▸ WHAT NEEDS TO BE DONE
Filter out all lines without the word "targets" from the data below, please, and copy the rest.

·····

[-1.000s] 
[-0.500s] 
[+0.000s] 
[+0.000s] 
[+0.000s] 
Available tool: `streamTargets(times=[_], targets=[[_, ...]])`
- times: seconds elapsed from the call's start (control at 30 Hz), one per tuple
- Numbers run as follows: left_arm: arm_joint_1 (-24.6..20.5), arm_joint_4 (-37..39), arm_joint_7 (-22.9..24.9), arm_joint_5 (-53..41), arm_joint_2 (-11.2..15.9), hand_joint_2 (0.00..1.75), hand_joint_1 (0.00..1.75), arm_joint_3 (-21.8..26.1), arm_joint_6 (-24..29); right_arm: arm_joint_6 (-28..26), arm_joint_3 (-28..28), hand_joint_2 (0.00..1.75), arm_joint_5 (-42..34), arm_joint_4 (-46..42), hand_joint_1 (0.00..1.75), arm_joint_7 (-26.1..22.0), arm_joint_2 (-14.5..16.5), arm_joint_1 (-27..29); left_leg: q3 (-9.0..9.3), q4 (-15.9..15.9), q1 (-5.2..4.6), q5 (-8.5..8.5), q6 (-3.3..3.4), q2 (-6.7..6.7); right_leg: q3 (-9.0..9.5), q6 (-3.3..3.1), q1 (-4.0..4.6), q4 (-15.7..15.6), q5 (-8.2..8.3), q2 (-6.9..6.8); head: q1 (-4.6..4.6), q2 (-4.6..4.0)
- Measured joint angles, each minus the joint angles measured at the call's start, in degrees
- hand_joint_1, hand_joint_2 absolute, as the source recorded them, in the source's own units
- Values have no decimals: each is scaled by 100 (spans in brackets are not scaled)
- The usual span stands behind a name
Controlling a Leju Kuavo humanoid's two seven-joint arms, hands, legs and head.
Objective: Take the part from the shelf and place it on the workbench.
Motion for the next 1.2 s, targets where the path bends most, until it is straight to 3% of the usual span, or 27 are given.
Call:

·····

▸ OUTPUT BELOW
Available tool: `streamTargets(times=[_], targets=[[_, ...]])`
Motion for the next 1.2 s, targets where the path bends most, until it is straight to 3% of the usual span, or 27 are given.

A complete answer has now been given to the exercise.